> _DESCRIPTION OF THE TASK_
Copy every record verbatim but exclude the pictures.

> _SOURCE INFORMATION_
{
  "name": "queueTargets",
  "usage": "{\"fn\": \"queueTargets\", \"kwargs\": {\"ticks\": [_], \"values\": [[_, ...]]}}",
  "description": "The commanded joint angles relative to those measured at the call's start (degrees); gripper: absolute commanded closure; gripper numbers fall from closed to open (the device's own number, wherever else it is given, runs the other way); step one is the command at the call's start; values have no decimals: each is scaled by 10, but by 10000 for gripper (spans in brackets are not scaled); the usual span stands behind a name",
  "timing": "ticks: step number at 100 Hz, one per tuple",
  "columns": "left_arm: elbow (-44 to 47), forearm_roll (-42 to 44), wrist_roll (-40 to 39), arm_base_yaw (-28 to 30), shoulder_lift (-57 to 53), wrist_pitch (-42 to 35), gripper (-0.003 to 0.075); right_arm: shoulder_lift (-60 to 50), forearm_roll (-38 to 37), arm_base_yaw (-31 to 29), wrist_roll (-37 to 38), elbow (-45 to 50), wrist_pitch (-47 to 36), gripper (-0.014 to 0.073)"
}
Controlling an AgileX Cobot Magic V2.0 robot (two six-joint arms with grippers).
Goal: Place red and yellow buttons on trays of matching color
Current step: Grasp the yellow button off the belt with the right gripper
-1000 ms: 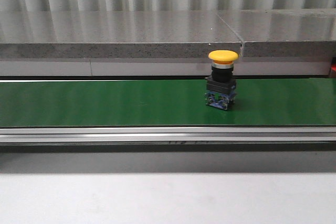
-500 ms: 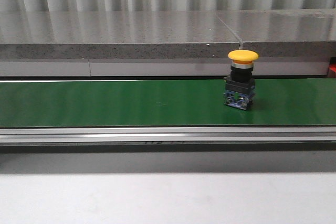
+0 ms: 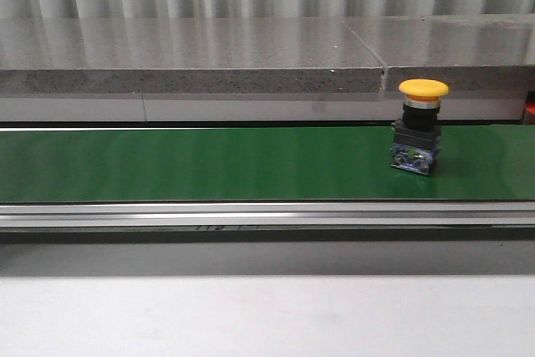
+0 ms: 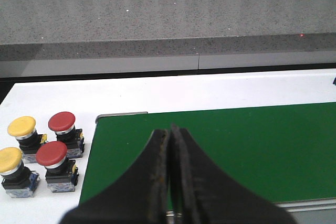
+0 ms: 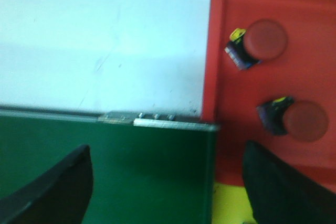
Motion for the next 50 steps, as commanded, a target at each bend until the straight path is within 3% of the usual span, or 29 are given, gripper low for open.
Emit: {"fn": "queueTargets", "kwargs": {"ticks": [1,28,50], "values": [[-17,-5,-4,0,2,-41,740,-72,1,16,-7,48,-13,11],[-17,-5,-4,0,2,-41,740,-177,1,71,-7,228,-29,11],[-17,-5,-4,0,2,-41,740,-185,2,117,-7,262,2,11]]}}
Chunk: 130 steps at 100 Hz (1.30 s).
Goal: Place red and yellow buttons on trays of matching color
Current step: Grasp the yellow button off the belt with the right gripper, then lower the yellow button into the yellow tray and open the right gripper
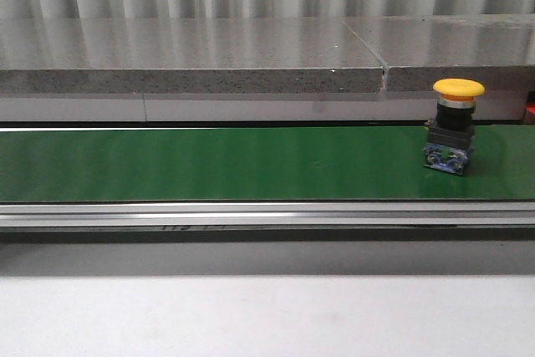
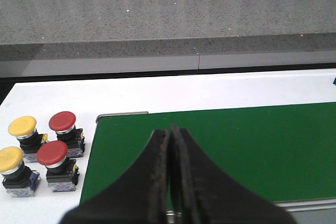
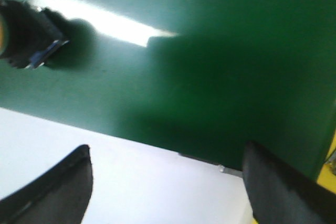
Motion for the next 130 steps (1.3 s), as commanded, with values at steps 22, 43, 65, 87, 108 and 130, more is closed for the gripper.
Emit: {"fn": "queueTargets", "kwargs": {"ticks": [22,43,65,87,108,130], "values": [[-17,-5,-4,0,2,-41,740,6,2,58,-15,-9,-20,11],[-17,-5,-4,0,2,-41,740,35,2,78,-23,-11,-81,11],[-17,-5,-4,0,2,-41,740,66,2,78,-23,-11,-141,12],[-17,-5,-4,0,2,-41,740,71,2,78,-23,-11,-169,191],[-17,-5,-4,0,2,-41,740,68,2,78,-19,-11,-134,520],[-17,-5,-4,0,2,-41,740,37,1,62,-3,-11,-114,524]]}}
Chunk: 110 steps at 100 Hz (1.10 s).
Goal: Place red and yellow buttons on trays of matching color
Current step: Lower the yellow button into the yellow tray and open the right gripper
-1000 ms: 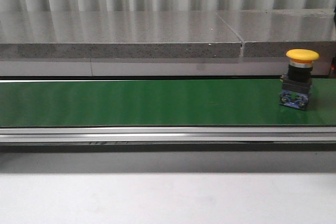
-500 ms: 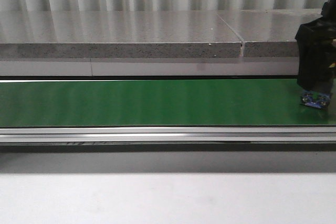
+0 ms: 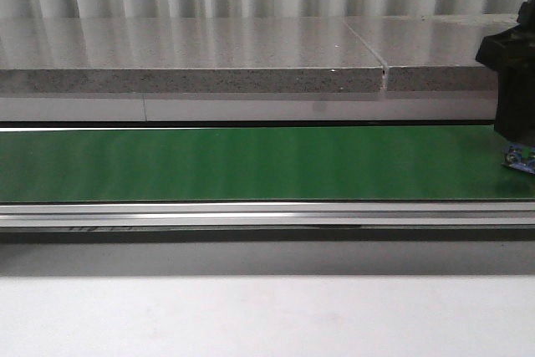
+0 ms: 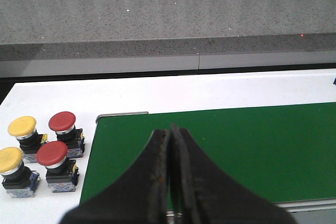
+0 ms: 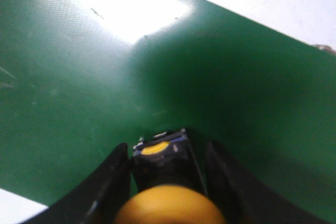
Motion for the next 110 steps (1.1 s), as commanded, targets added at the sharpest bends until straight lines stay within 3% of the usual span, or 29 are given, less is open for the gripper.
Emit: {"fn": "queueTargets", "kwargs": {"ticks": [1,26,51,66,110], "values": [[-17,-5,-4,0,2,-41,740,-48,4,-14,4,-15,6,524],[-17,-5,-4,0,2,-41,740,-109,4,-98,21,-9,44,524],[-17,-5,-4,0,2,-41,740,-162,4,-278,31,53,55,524],[-17,-5,-4,0,2,-41,740,-179,4,-366,66,85,-10,524],[-17,-5,-4,0,2,-41,740,-155,4,-474,104,86,-141,524]]}}
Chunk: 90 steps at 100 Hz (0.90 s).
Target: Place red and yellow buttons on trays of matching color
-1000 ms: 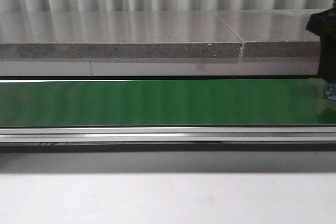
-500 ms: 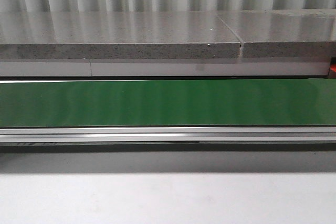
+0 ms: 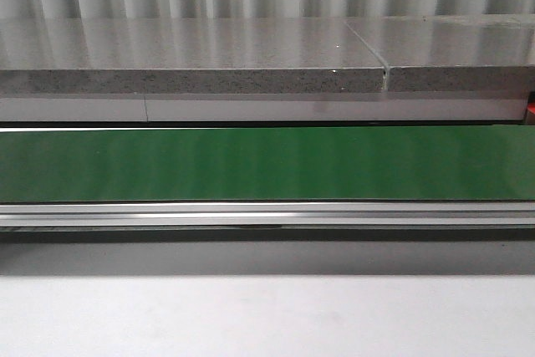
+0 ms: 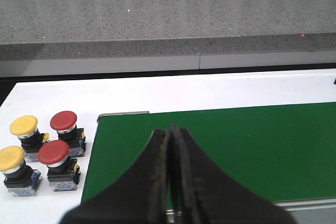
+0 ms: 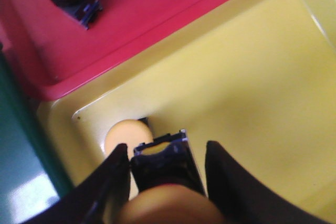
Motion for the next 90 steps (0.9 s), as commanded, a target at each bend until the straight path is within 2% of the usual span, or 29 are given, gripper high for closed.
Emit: {"fn": "queueTargets", "kwargs": {"ticks": [1,45,90], "values": [[-17,-5,-4,0,2,-41,740,0,4,-20,4,-14,-53,524],[-17,-5,-4,0,2,-41,740,118,41,-26,10,-15,-167,524],[-17,-5,-4,0,2,-41,740,198,60,-23,10,-16,-193,524]]}}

> _ANSWER TO THE EXERCISE_
{
  "name": "queueTargets",
  "usage": "{\"fn\": \"queueTargets\", \"kwargs\": {\"ticks\": [_], \"values\": [[_, ...]]}}",
  "description": "The commanded joint angles relative to those measured at the call's start (degrees); gripper: absolute commanded closure; gripper numbers fall from closed to open (the device's own number, wherever else it is given, runs the other way); step one is the command at the call's start; values have no decimals: each is scaled by 10, but by 10000 for gripper (spans in brackets are not scaled); the usual span stands behind a name",
  "timing": "ticks: step number at 100 Hz, one per tuple",
  "columns": "left_arm: elbow (-44 to 47), forearm_roll (-42 to 44), wrist_roll (-40 to 39), arm_base_yaw (-28 to 30), shoulder_lift (-57 to 53), wrist_pitch (-42 to 35), gripper (-0.003 to 0.075); right_arm: shoulder_lift (-60 to 50), forearm_roll (-38 to 37), arm_base_yaw (-31 to 29), wrist_roll (-37 to 38), elbow (-45 to 50), wrist_pitch (-47 to 36), gripper (-0.014 to 0.073)"
}
Controlling an AgileX Cobot Magic V2.0 robot (two six-joint arms with grippers).
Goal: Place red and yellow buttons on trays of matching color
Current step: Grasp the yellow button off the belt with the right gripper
-1000 ms: 
-500 ms: 
+0 ms: 
+0 ms: 
+0 ms: 
Motion for the next 50 steps, as commanded, a target at each bend until the straight path is within 3% of the usual span, or 29 are given, gripper low for open.
Emit: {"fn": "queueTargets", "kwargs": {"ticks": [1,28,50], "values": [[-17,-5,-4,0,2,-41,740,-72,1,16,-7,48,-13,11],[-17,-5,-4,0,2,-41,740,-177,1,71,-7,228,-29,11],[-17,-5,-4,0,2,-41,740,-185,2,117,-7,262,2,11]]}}
Chunk: 130 steps at 100 Hz (1.30 s).
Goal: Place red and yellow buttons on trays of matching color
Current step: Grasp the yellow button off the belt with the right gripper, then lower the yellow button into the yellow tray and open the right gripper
Motion for the next 130 steps (1.3 s), as commanded, with values at steps 22, 43, 65, 87, 108 and 130, more is closed for the gripper.
Emit: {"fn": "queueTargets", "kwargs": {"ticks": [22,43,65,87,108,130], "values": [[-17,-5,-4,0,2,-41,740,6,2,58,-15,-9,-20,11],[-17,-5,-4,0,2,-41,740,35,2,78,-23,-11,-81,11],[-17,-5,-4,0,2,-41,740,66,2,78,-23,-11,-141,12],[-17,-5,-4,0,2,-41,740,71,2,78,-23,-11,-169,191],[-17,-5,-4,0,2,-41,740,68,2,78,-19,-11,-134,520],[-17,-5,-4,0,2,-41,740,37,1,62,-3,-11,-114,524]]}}
Chunk: 110 steps at 100 Hz (1.10 s).
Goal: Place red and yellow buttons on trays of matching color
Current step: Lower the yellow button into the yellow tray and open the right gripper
-1000 ms: 
-500 ms: 
+0 ms: 
+0 ms: 
+0 ms: 
Motion for the next 110 steps (1.1 s), as commanded, targets added at the sharpest bends until straight lines stay within 3% of the usual span, or 29 are given, less is open for the gripper.
Emit: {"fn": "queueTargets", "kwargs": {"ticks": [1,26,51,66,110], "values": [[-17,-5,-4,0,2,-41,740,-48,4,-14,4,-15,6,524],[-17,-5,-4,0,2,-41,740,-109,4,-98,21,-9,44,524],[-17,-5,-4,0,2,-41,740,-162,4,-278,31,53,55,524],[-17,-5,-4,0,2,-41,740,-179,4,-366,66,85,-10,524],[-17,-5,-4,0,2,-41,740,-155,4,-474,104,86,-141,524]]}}
Chunk: 90 steps at 100 Hz (0.90 s).
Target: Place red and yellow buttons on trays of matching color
-1000 ms: 
-500 ms: 
+0 ms: 
+0 ms: 
+0 ms: 
Motion for the next 90 steps (0.9 s), as commanded, a target at each bend until the straight path is within 2% of the usual span, or 29 are given, gripper high for closed.
Emit: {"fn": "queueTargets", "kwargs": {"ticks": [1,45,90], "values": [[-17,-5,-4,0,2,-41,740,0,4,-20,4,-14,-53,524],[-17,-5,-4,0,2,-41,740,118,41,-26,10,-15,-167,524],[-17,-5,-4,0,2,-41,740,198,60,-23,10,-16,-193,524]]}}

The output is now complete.